An ontology of social media data for better privacy policies
Privacy continues to be an important topic surrounding social media systems. A big part of the problem is that virtually all of us have a difficult time thinking about what information about us is exposed and to whom and for how long. As UMBC colleague Zeynep Tufekci points out, our intuitions in such matters come from experiences in the physical world, a place whose physics differs considerably from the cyber world.
Bruce Schneier offered a taxonomy of social networking data in a short article in the July/August issue of the IEEE Security & Privacy. A version of the article, A Taxonomy of Social Networking Data, is available on his site.
“Below is my taxonomy of social networking data, which I first presented at the Internet Governance Forum meeting last November, and again — revised — at an OECD workshop on the role of Internet intermediaries in June.
- Service data is the data you give to a social networking site in order to use it. Such data might include your legal name, your age, and your credit-card number.
- Disclosed data is what you post on your own pages: blog entries, photographs, messages, comments, and so on.
- Entrusted data is what you post on other people’s pages. It’s basically the same stuff as disclosed data, but the difference is that you don’t have control over the data once you post it — another user does.
- Incidental data is what other people post about you: a paragraph about you that someone else writes, a picture of you that someone else takes and posts. Again, it’s basically the same stuff as disclosed data, but the difference is that you don’t have control over it, and you didn’t create it in the first place.
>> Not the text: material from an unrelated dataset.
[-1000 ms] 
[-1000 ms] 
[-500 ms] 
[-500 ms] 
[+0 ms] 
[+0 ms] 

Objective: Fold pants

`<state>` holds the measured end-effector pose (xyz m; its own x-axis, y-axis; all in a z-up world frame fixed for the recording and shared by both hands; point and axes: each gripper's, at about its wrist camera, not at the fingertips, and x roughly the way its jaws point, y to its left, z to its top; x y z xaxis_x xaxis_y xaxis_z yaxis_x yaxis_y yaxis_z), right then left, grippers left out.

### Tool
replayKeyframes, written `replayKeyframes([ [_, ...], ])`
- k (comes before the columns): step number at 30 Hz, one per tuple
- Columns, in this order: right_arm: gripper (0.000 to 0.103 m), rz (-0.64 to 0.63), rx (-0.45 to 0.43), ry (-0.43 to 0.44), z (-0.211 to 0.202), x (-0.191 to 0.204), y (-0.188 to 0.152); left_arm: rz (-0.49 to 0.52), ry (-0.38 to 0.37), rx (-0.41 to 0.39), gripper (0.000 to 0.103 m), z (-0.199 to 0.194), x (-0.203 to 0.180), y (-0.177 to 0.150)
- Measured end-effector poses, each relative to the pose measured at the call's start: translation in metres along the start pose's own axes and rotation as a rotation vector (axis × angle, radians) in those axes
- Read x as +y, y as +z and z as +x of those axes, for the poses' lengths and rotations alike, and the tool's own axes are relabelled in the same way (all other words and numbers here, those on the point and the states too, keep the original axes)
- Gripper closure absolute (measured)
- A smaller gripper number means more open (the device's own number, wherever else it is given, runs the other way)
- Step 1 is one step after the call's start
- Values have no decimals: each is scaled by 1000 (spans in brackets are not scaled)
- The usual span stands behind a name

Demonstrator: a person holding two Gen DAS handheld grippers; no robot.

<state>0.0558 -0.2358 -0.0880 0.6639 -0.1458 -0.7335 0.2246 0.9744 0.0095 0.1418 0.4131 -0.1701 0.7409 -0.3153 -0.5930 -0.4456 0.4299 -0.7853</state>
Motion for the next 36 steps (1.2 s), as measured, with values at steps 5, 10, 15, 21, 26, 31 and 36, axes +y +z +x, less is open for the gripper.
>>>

- Behavioral data is data the site collects about your habits by recording what you do and who you do it with. It might include games you play, topics you write about, news articles you access (and what that says about your political leanings), and so on.
- Derived data is data about you that is derived from all the other data. For example, if 80 percent of your friends self-identify as gay, you’re likely gay yourself.”
Having a simple ontology for social media data could help us move forward toward better privacy controls for online social media systems. I like Schneier’s broad categories and wonder what a more complete treatment defined using Semantic Web languages might be like.